Labor Exploitation in the Long Nineteenth Century

Harvey Sniffen
8 min readApr 11, 2019

America in the nineteenth century, saw the streamline of human labor, along with a growing dependency on machinery, into mechanisms for untold forms of wealth consolidation. From the moment a person’s hand touched a sapling, to its transformation into the caloric energy needed to feed the new sprawling energetic industrial metropolises of a growing America. The lived experience of the average American laborer was slowly turning into that of a biological cog in a new era of vertical and horizontal enterprises.
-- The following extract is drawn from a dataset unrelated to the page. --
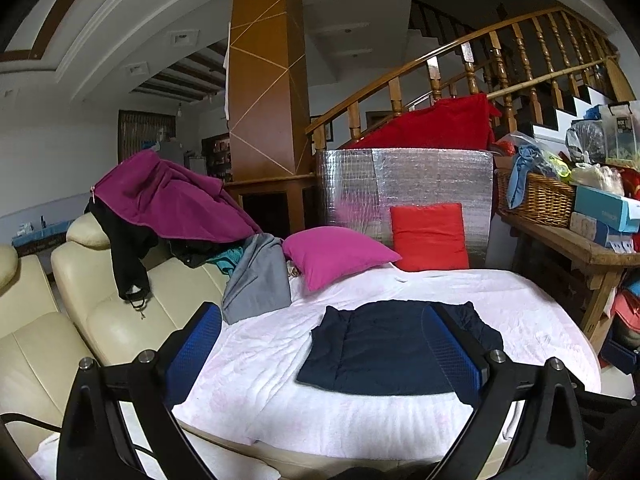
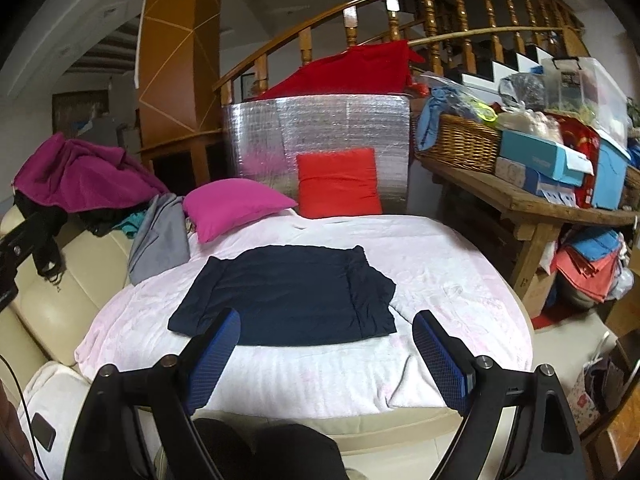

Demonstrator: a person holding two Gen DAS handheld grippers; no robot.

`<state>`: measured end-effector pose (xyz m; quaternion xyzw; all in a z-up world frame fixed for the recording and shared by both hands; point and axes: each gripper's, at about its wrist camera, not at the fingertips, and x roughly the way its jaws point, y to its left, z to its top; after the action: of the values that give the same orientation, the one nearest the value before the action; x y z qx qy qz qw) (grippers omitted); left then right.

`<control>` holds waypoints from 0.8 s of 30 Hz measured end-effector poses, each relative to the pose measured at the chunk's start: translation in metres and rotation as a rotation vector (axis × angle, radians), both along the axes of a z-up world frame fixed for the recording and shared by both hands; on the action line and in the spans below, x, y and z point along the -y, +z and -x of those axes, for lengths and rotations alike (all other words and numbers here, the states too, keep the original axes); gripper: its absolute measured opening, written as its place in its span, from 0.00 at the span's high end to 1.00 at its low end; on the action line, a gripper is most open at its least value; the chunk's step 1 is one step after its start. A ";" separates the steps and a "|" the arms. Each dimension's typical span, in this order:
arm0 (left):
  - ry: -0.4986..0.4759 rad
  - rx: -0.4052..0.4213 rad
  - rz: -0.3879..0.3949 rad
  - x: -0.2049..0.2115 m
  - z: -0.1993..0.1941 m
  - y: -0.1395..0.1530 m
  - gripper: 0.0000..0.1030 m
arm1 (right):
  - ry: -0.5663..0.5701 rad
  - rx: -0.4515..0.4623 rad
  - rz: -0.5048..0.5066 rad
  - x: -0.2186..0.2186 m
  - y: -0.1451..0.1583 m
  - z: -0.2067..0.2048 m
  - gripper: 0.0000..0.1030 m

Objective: Fold large clothes

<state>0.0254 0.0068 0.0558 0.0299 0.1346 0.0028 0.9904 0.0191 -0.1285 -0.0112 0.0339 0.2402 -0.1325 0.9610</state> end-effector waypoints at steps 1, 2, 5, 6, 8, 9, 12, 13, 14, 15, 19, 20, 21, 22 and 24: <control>0.001 -0.005 0.004 -0.001 -0.003 0.000 0.03 | 0.005 -0.005 0.001 -0.001 0.000 -0.003 0.12; 0.008 -0.009 0.009 -0.003 -0.007 0.000 0.03 | 0.009 -0.010 0.001 -0.003 0.000 -0.007 0.12; 0.024 -0.021 0.018 -0.005 -0.016 0.000 0.02 | 0.020 -0.017 0.001 -0.005 0.000 -0.016 0.12; 0.027 -0.028 0.020 -0.006 -0.020 0.000 0.02 | 0.023 -0.021 0.002 -0.005 0.000 -0.019 0.12; 0.034 -0.037 0.022 -0.006 -0.026 0.000 0.02 | 0.028 -0.024 0.001 -0.005 0.001 -0.026 0.12; 0.038 -0.040 0.022 -0.005 -0.030 0.000 0.02 | 0.030 -0.022 0.001 -0.004 0.001 -0.028 0.12; 0.043 -0.047 0.017 -0.002 -0.041 0.000 0.02 | 0.026 -0.019 0.006 0.000 0.004 -0.038 0.12; 0.047 -0.050 0.014 -0.002 -0.045 0.000 0.02 | 0.026 -0.020 0.001 0.002 0.004 -0.042 0.12; 0.048 -0.052 0.014 -0.001 -0.048 -0.001 0.02 | 0.025 -0.021 -0.006 0.005 0.004 -0.047 0.12; 0.047 -0.055 0.014 0.000 -0.052 -0.001 0.02 | 0.026 -0.025 -0.012 0.007 0.004 -0.053 0.12; 0.039 -0.063 0.013 0.006 -0.068 0.000 0.02 | 0.020 -0.039 -0.017 0.015 0.001 -0.070 0.12; 0.039 -0.061 0.010 0.008 -0.071 0.000 0.02 | 0.018 -0.041 -0.019 0.016 0.000 -0.073 0.12; 0.038 -0.059 0.009 0.010 -0.074 0.001 0.02 | 0.017 -0.042 -0.022 0.018 0.000 -0.077 0.12; 0.034 -0.059 0.009 0.010 -0.078 0.001 0.02 | 0.014 -0.042 -0.024 0.020 -0.001 -0.081 0.12; 0.025 -0.063 0.012 0.012 -0.084 0.001 0.02 | 0.010 -0.043 -0.026 0.023 -0.002 -0.086 0.12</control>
<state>0.1089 -0.0054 0.0565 0.0226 0.1661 0.0136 0.9858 0.1050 -0.1513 -0.0135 0.0424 0.2626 -0.1255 0.9558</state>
The marked transition from the localized agrarian economies of the 18th century, which favored localized artisanal production and intergenerational family owned farm ventures, eventual gave way to a national interconnected economy commodifying efficiency and mass production. This new economic era would place working class people, often landless, at the bottom of the economic ladder and into perpetual rat race against one another. These economics tensions would bring about a new series of ethical and biological considerations that began to shape the ways in which Americans interpreted class, labor, the involvement of government in the economy, and even the inherit value of capitalism in American society itself.

“Our issues and our economic issues are systemic. They are not an accident. They are the result of an economic system that enriches the few, an enormous amount, right out of the gate. ~ Alexandria Ocasio-Cortez

The popularization of the American Dream in the cultural zeitgeist portrays an American history founded upon a system of meritocracy grounded in hard work, intelligence, and a stick-with-it attitude, but for those that happen to live through this romanticized era of manifest destiny, class mobility, and boundless opportunity did this notion stand true? (1) All too often, historical works on labor and the economics of the 19th century tend to tell a different story.American labor historian Seth Rockman presented a narrative where, “early republic capitalism thrived on its ability to exploit the labor of workers unable fully to claim the prerogatives of market freedom.” (2) Meritocracy, as it is so often portrayed American mythology, relies upon the notion of legal equals. However, found in the basis of marxist literature is the depiction of a scarcity mindset at the heart of capitalism. A mindset, as Rockman argues, that allows for those who purchase the labor of others the ability to emotionally, “economically, and physically coerce” their subordinates. (3) Thus, creating a system which is inherently unequal and not based on merit.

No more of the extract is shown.